Wow - this has been a great thread to read. THe friendship bit is extremely important. In my marriage, the sex has been fine, but the friendship part has gone away completely. I'm discovering that she has some true narcissitic tendencies (her father is full blow) and that the building up, doing small things just to be nice, etc are non-existent. Duty-type stuff is there (dinner for the kids) - but none of just plain ole fun. Nada! Trust has been eroded too for various reasons. I'll be reading this thread closely. Thanks for raising the topic.


----------



## Halien (Feb 20, 2011)

greenpearl said:


> What do you do with a friend you trust?
> 
> You tell him everything in your mind.
> 
> ...


You bring up a really good point, GP. See, I think the issue that affects me is that my wife would agree with what you wrote, but wasn't comfortable in 'treating' me like a friend. Its about the things you say and do. I don't want people to think she's a bad person. She has a very serious bipolar depression disorder, and tends to feel like a failure much of the time. Through the years, experimenting with antidepressents tips her into a suicidal thought mode. This spectrum disorder can't be treated with these meds, apparently. So, instead of expecting her to be mature and responsible, I always just 'put it off'. She tentatively just waits until she is 100% comfortable in going out on a limb, so to speak, but it never comes. For some reason, she's able to completely open up with siblings and parents, even some friends. I made a mistake in pretending to be a person with no needs. She and her family call me a force of nature, but I'm just a guy. Hope that makes sense.


----------



## RDJ (Jun 8, 2011)

Halien said:


> Thanks for explaining it so well. Unfortunately, she even acknowledges that part of the problem was that I was pretty extreme in treating her this way, so she just more or less came to take it for granted. In her mindset, the man carries most of the responsibility for engaging. Now, she's more open to the idea of sharing reponsibility, but thinks she'll just fail.


I hear ya!

That comes down to boundries, expectations, and communication. A desire for MUTUAL happiness.
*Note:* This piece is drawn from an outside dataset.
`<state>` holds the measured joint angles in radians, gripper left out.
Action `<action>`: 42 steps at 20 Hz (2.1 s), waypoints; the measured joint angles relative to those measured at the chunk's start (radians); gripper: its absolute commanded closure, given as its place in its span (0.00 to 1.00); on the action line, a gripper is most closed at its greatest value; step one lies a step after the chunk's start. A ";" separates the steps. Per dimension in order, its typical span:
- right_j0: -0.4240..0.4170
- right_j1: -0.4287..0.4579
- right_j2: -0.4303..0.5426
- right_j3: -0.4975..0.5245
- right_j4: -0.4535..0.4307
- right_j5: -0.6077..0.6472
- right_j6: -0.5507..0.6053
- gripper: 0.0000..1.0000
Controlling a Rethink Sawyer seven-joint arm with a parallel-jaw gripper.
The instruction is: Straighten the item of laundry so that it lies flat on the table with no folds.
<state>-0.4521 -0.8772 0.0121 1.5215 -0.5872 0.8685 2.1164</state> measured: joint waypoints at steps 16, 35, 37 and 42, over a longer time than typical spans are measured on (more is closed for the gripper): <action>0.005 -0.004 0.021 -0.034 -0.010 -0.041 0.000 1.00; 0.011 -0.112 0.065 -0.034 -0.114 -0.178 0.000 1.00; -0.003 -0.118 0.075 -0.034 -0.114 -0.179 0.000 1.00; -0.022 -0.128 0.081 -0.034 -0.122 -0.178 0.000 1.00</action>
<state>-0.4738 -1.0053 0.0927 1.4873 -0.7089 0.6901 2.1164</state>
If you have given all of these things and she has taken them for granted, there is nothing wrong with comming back and expressing that they are not free, they are earned.

She may fear failure, but that is where you as a husband can show "leadership", You support her, you guide her, you give her strength through yours, and you praise her every small step forward.
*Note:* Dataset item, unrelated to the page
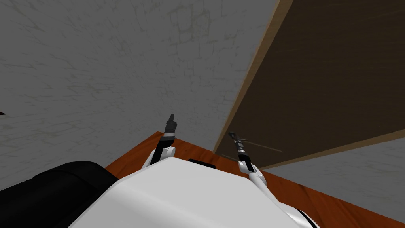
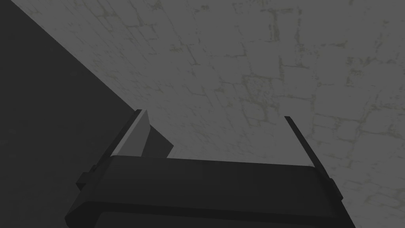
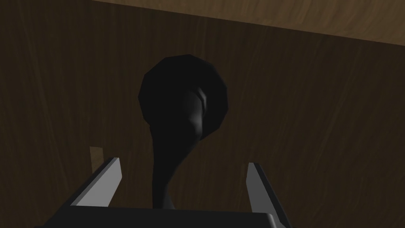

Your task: Pull the door open

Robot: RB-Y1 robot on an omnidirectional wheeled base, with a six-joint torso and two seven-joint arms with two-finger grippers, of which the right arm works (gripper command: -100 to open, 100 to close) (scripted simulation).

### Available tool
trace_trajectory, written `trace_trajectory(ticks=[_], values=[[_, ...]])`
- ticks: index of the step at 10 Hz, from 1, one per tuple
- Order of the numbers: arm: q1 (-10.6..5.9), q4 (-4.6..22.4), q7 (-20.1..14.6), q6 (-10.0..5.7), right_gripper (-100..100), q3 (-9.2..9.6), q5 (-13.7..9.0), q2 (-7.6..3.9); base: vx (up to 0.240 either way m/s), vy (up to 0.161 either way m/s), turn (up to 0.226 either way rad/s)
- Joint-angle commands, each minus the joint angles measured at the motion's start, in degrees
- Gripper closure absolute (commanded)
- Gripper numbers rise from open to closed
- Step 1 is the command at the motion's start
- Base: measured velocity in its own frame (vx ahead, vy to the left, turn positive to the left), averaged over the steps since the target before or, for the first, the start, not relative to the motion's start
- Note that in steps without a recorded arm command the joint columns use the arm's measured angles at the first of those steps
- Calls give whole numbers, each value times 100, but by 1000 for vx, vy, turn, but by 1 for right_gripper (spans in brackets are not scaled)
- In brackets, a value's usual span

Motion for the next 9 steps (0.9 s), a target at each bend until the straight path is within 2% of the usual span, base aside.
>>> trace_trajectory(ticks=[1, 2, 4, 6, 7, 9], values=[[-112, 286, -16, -163, -100, -3, -3, -20, 33, 17, -8], [-32, 366, -116, -255, -100, -59, -47, -159, 139, 20, 132], [-32, 414, -116, -255, -100, -59, -47, -159, 105, 8, 52], [-52, 423, -117, -287, -100, -58, -46, -158, 4, -3, -9], [-52, 423, -117, -287, 100, -58, -46, -158, 0, 0, 0], [-52, 423, -117, -287, 100, -58, -46, -158, 0, 0, 0]])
For example: Look at the bright side, she is going to MC, that is a step in the right direction, it's an effort, its a sign that she is open to change. Appriciate it, let her know that although you both have work to do, you appriciate that she is willing to try.

Through hardship comes growth, embrace it!


----------



## SimplyAmorous (Nov 25, 2009)

...I will answer for my husband... I know when we met, I quickly became his BEST friend in this world , and he mine. Many may feel that takes away from the Passion & butterflys somehow, and maybe it does?? ....but every word you uttered here...


> Friendship in marriage means: Wants to see you succeed independently of the marriage. Would get up early to cook a special breakfast just to surprise you. Prefers time with you on a regular basis for talking, laughing, etc - not just to have her needs met. Treats you with kindness when you are sick. Just wants to enjoy time together, outside of feeling like the time together is completely devoted to having her needs met......


*How very TRUE all of that IS*. The stuff about "wanting" to spend time together, just doing anything, even nothing -that is how we are. It is all about -just enjoying being together. Makes every trip worthwhile. 

Friendship is essential, I can not even imagine a marraige without your spouse being your very closest dearest friend, the one we think of 1st, who we run too too with every care, every hurt, every overflowing excitement. I can't even imagine a marraige without that happening, it would make little sense to me. It would bother me tremendously if that was NOT the case, I would climb a mountain to get that back......it would seem more like a "partnership" somehow. 

Love what GreenPearl said - 100% agree ! :smthumbup:



> I made a mistake in pretending to be a person with no needs


 ...Yes, a mistake, many women LIKE to feel NEEDED. I am like that .... I don't think there is anything wrong with that, we ALL want to feel we can "DO" for our husbands, this gives us delight. If you take this away from us, we likely will feel MORE NEEDY against your strong independent bronze demeaner...

Your wife has Bipolar , this throws a monkey wrench into the normal flow of things though. I wonder if those friends /family she "opens" up too - I wonder if they too are looked upon as more "needy" souls , I guess a needy soul will be more able to open up to another needy soul.... it helps them relate. I think that might make sense. If I felt someone had it "all together" and was near perfect, I would be much less likely to spill my guts , my faults & struggles at their feet. 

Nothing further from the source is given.